___ Available records

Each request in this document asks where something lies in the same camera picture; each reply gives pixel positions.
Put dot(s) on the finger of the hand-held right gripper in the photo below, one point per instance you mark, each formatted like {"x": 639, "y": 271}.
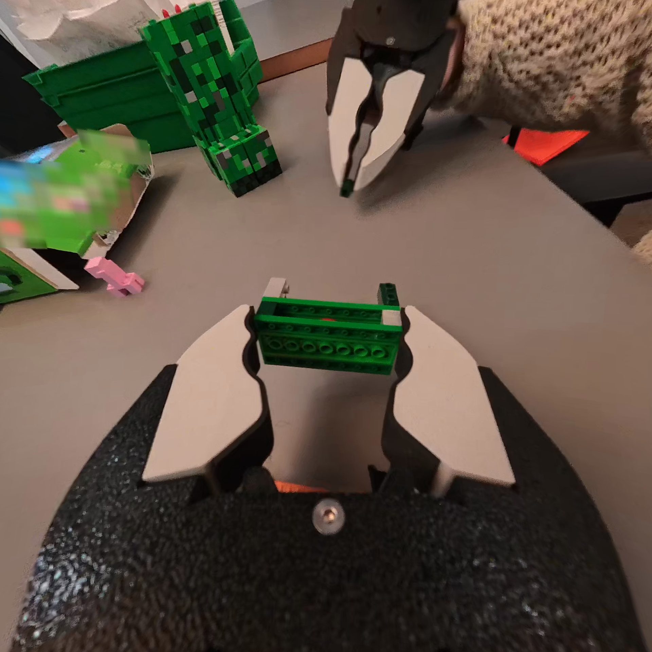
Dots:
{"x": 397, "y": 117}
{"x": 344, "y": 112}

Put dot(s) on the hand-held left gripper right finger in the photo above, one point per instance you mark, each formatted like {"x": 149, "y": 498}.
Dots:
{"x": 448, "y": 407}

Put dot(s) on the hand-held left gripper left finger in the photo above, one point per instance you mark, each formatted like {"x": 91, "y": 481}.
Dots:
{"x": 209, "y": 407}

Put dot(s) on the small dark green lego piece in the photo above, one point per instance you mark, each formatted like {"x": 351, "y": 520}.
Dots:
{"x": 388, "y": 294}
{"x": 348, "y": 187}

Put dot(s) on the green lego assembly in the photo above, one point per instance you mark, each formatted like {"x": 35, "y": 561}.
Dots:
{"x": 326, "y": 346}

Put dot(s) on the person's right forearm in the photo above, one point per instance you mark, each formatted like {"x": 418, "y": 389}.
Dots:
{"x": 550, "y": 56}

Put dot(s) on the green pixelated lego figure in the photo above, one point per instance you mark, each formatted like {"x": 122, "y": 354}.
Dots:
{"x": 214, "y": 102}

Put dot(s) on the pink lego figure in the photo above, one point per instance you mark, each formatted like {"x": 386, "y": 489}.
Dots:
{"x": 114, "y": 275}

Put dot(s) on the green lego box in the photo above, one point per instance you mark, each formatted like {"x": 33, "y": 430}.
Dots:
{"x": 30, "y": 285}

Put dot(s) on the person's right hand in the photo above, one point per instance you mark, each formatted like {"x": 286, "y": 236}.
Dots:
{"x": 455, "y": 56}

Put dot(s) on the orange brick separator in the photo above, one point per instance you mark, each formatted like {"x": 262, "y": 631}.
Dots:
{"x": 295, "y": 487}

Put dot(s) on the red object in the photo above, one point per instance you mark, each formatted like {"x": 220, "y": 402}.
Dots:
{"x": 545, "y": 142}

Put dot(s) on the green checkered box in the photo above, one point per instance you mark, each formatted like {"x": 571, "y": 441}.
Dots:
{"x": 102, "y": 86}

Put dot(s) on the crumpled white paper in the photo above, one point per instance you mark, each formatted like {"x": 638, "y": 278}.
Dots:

______

The line above containing "Put dot(s) on the orange", the line containing "Put dot(s) on the green checkered", and every line between them are to be transcribed exactly; no other line is wanted.

Put dot(s) on the orange brick separator in the photo above, one point per instance you mark, each formatted like {"x": 262, "y": 631}.
Dots:
{"x": 295, "y": 487}

Put dot(s) on the red object in the photo above, one point per instance you mark, each formatted like {"x": 220, "y": 402}.
Dots:
{"x": 545, "y": 142}

Put dot(s) on the green checkered box in the photo above, one point per instance you mark, each formatted like {"x": 571, "y": 441}.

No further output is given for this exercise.